Alvis-Convert
view release on metacpan or search on metacpan
lib/Alvis/Buffer.pm view on Meta::CPAN
# $Id: Buffer.pm,v 1.1 2006/12/01 09:40:24 buntine Exp $
package Alvis::Buffer;
use strict;
use warnings;
use Time::Simple;
use encoding 'utf8';
use open ':utf8';
binmode STDIN, ":utf8";
binmode STDERR, ":utf8";
our $VERSION = '0.10';
=head1 NAME
Alvis::Buffer - Perl extension for buffering utilities for the Alvis pipeline
=head1 SYNOPSIS
use Alvis::Buffer;
$Buffer::BUFFER = "/tmp/building.xml";
$Buffer::verbose++;
&Buffer::fix() or die "Cannot Buffer::fix";
$in = new Alvis::Pipeline::Read(host => "harvester.alvis.info",
port => 16716,
spooldir => "/home/alvis/spool");
while ($xml = $in->read(1)) {
&clean_wrapping(\$xml);
&Buffer::add($xml);
if ( $Buffer::docs>1000 ) {
$filename = &Buffer::save();
if ( !$filename ) {
&Buffer::close();
die "Cannot Buffer::save";
}
}
}
$filename = &Buffer::save();
&Buffer::close();
=head1 DESCRIPTION
This module provides a way of buffering Alvis XML into manageable chunks
as it is read in from a pipeline (Alvis::Pipeline).
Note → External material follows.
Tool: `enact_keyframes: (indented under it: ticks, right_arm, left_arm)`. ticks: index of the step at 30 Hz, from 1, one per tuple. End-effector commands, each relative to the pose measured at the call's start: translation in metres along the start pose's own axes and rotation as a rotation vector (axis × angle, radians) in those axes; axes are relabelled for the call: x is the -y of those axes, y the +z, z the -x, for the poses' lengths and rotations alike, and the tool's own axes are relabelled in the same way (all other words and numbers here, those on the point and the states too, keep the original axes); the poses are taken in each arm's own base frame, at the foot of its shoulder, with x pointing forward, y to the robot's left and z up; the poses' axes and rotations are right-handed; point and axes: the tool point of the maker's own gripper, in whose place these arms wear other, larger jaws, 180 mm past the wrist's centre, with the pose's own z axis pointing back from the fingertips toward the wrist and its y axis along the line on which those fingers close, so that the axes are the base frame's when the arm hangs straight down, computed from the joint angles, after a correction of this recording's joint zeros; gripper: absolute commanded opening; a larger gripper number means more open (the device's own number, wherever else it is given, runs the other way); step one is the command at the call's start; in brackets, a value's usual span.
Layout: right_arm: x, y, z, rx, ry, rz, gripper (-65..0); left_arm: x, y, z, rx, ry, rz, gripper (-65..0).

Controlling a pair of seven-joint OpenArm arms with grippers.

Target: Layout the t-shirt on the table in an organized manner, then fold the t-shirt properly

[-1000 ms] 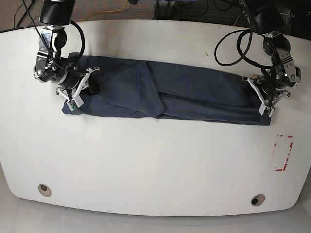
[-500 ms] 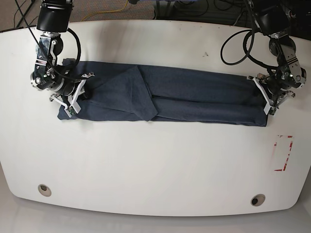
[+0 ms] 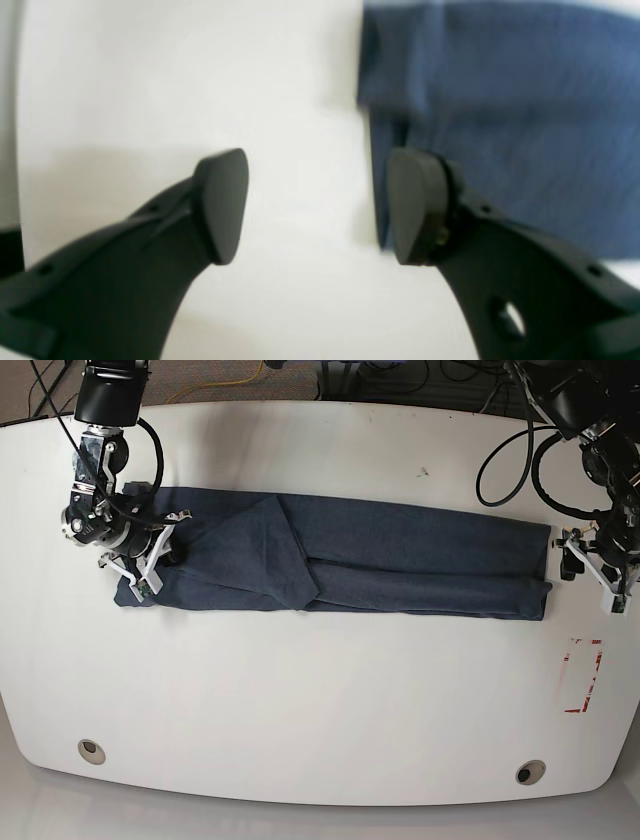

Chunks can be controlled by file size or document count, but this is
done externally to the module, and the module simple provides a
function to save the current buffer contents.
Files of collected Alvis XML documents, with appropriate XML header
and footer parts, are saved in the relative directory "xml-add/"
under numbers 1,2,3, ... At each time of storage, the current
directory is checked to see which number to use to store the latest
batch. If "xml-add/" is empty, then "xml/" is checked instead.
Presumably, files in "xml-add/" are being processed into "xml/".
The implementation is independent of any pipeline,
and assumes a number of fixed directories.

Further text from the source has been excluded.